La Policía israelí impide al Patriarca Latino de Jerusalén celebrar la misa del Domingo de Ramos
La Policía israelí bloqueó el acceso del Patriarca Latino de Jerusalén, el cardenal Pierbattista Pizzaballa, a la iglesia del Santo Sepulcro en la Ciudad Vieja de Jerusalén, impidiéndole oficiar la tradicional misa del Domingo de Ramos. El incidente, comunicado por el Patriarcado Latino de Jerusalén, marca la primera vez en siglos que los líderes de la Iglesia católica se ven imposibilitados de celebrar esta ceremonia en uno de los lugares más sagrados del cristianismo.
Prohibición inédita en el Santo Sepulcro
Según informó el Patriarcado, los agentes de policía detuvieron tanto al cardenal Pizzaballa como al Custodio de Tierra Santa, Francesco Ielpo, cuando se dirigían de forma privada hacia el Santo Sepulcro, sin procesión ni actos ceremoniales. Este hecho ocurre en el contexto de las estrictas restricciones impuestas por las autoridades israelíes debido al conflicto vigente entre Israel y Estados Unidos contra Irán, situación que mantiene clausurados los principales lugares sagrados de la Ciudad Vieja, incluyendo el complejo de la Mezquita de Al Aqsa, el Muro de las Lamentaciones y el propio Santo Sepulcro.
Medidas restrictivas durante la guerra
Además del cierre de templos, Israel ha suspendido la tradicional procesión del Domingo de Ramos desde el Monte de los Olivos, restringiendo las reuniones públicas a menos de 50 personas. El Patriarcado Latino había adoptado previamente medidas de previsión, como la cancelación de encuentros públicos y la organización de transmisiones en línea para las celebraciones de Semana Santa, en cumplimiento de las restricciones vigentes.

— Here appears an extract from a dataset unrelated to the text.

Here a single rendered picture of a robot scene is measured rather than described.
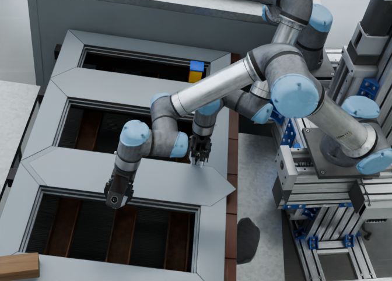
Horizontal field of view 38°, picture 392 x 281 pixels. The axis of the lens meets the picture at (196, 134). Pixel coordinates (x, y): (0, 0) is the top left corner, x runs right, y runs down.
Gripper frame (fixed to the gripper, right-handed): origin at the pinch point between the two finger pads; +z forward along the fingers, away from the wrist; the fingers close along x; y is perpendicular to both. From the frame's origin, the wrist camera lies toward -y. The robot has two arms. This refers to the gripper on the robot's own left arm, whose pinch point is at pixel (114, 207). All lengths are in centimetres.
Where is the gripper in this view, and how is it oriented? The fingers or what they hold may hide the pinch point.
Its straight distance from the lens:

Reacciones y condena internacional
El Patriarcado Latino calificó la decisión de la policía israelí como “manifiestamente irrazonable y gravemente desproporcionada”, señalando que representa un grave precedente y una falta de respeto hacia la sensibilidad de millones de cristianos de todo el mundo que, especialmente durante la Semana Santa, dirigen su atención hacia Jerusalén. La institución denunció que esta medida vulnera los principios de libertad de culto y expresó su profundo pesar ante los fieles locales e internacionales.
El Gobierno italiano, por su parte, expresó su solidaridad con el cardenal Pizzaballa y el padre Ielpo, calificando el impedimento de la misa como “una ofensa” no solo para los creyentes, sino para todas las comunidades que valoran la libertad religiosa. En un comunicado oficial, reiteraron la importancia de preservar y proteger el Santo Sepulcro como lugar sagrado para la cristiandad y garantizar la celebración de sus ritos.

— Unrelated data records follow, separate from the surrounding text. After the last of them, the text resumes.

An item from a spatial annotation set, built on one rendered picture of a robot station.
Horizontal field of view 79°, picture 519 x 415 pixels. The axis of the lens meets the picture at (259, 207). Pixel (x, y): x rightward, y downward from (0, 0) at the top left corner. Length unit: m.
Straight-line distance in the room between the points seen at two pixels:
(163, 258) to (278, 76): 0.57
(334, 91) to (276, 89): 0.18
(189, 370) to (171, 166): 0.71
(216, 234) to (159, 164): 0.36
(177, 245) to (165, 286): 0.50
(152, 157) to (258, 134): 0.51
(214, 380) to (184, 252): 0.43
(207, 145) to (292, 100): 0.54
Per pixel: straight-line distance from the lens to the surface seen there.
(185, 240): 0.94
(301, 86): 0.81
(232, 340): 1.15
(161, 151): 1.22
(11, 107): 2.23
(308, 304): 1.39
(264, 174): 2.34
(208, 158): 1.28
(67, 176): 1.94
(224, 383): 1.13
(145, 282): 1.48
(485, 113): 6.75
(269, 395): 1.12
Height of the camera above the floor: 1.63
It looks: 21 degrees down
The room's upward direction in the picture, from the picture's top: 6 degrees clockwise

Restricciones también para el Ramadán
Las limitaciones al acceso a los lugares sagrados no se han limitado a la comunidad cristiana. Durante el Ramadán, el mes sagrado del islam, la policía israelí también impidió la entrada de fieles a la Explanada de la Mezquita, restringió el acceso a la Ciudad Vieja y dispersó con violencia a creyentes que intentaban rezar en sus alrededores.

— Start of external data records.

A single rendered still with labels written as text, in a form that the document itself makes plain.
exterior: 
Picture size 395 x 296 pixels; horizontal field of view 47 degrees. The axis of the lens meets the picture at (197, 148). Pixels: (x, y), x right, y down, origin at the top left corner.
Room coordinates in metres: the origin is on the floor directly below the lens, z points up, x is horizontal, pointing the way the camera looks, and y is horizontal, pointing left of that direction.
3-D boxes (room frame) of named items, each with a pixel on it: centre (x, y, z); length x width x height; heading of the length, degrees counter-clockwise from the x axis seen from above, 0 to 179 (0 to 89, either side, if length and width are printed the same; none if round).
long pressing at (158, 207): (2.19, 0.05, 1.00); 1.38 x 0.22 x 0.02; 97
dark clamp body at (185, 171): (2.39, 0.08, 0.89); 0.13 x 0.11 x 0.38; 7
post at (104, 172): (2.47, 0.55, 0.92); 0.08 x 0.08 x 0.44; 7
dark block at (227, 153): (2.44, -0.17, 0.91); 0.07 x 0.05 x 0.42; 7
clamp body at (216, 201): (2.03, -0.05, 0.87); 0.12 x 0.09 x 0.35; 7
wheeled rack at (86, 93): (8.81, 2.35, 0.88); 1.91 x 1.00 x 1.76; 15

Contexto de tensión y preocupación
La situación refleja el clima de tensión y las complicaciones derivadas del actual conflicto en la región, que afecta de manera significativa el ejercicio de la libertad religiosa de las distintas comunidades que consideran Jerusalén un centro espiritual fundamental. Las autoridades religiosas y diplomáticas han instado a garantizar el acceso a los lugares santos y a respetar los derechos fundamentales de los fieles, especialmente en fechas tan señaladas como la Semana Santa y el Ramadán.